§ **Requirement**:
Starting at the line that has "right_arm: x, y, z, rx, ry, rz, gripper" and stopping after the line that has "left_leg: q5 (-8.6", reproduce the listing below exactly; omit everything else.

§ **Information shown**:
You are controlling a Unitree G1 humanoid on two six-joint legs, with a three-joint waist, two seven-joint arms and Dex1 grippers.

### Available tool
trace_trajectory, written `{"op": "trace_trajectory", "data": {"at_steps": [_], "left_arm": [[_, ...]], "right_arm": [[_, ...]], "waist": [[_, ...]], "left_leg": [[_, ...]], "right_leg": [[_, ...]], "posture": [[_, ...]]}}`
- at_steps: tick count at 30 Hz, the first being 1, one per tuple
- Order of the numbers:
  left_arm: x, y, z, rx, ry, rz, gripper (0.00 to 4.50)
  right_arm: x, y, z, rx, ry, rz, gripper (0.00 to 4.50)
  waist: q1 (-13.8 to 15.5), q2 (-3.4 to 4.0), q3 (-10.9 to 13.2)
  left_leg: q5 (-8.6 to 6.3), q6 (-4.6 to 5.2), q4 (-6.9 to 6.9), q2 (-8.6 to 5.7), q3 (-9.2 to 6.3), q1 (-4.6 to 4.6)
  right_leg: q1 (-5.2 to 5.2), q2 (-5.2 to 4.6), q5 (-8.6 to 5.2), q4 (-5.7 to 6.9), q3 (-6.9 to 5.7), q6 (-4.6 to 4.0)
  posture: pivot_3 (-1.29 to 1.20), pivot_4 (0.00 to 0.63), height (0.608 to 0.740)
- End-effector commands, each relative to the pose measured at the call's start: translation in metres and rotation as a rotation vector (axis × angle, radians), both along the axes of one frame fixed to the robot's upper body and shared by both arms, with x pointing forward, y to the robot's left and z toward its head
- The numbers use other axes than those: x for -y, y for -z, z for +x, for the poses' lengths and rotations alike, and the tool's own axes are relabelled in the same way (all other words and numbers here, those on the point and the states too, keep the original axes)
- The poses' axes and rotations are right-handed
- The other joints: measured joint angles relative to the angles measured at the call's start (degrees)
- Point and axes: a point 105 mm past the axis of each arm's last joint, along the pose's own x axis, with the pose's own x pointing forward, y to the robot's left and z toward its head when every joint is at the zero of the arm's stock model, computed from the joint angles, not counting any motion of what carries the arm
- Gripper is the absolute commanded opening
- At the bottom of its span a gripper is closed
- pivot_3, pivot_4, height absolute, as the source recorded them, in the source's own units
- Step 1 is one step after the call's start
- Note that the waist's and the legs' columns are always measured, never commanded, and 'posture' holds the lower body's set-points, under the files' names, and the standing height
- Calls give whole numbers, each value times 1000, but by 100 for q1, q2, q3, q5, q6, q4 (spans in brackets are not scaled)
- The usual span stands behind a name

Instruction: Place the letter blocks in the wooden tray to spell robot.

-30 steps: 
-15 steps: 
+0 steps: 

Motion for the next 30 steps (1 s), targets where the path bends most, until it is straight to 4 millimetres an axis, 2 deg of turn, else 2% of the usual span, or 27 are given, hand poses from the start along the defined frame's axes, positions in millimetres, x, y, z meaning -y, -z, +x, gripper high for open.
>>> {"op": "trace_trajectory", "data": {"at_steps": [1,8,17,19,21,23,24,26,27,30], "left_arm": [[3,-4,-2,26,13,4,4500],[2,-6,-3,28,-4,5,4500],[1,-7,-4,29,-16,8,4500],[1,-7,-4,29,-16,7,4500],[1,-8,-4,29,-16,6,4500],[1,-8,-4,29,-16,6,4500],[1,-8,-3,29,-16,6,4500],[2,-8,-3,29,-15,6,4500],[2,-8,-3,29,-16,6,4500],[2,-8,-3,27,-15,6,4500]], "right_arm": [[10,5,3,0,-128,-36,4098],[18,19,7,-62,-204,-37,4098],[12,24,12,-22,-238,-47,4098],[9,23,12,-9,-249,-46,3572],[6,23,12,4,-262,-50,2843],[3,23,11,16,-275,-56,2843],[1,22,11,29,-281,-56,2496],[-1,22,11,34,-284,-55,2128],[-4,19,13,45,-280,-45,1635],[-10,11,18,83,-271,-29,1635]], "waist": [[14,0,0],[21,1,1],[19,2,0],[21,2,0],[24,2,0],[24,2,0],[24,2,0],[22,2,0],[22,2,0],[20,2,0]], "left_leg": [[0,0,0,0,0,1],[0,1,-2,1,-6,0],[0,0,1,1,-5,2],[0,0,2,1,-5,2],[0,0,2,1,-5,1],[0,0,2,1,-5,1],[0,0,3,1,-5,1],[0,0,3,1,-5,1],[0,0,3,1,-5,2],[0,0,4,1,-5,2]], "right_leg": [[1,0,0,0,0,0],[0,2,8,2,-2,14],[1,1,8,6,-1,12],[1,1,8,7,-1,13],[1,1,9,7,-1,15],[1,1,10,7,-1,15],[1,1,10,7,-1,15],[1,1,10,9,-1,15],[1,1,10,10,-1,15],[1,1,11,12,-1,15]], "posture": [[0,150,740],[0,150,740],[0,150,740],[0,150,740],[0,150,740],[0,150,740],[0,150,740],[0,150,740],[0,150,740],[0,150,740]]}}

§ **Response**:
  right_arm: x, y, z, rx, ry, rz, gripper (0.00 to 4.50)
  waist: q1 (-13.8 to 15.5), q2 (-3.4 to 4.0), q3 (-10.9 to 13.2)
  left_leg: q5 (-8.6 to 6.3), q6 (-4.6 to 5.2), q4 (-6.9 to 6.9), q2 (-8.6 to 5.7), q3 (-9.2 to 6.3), q1 (-4.6 to 4.6)

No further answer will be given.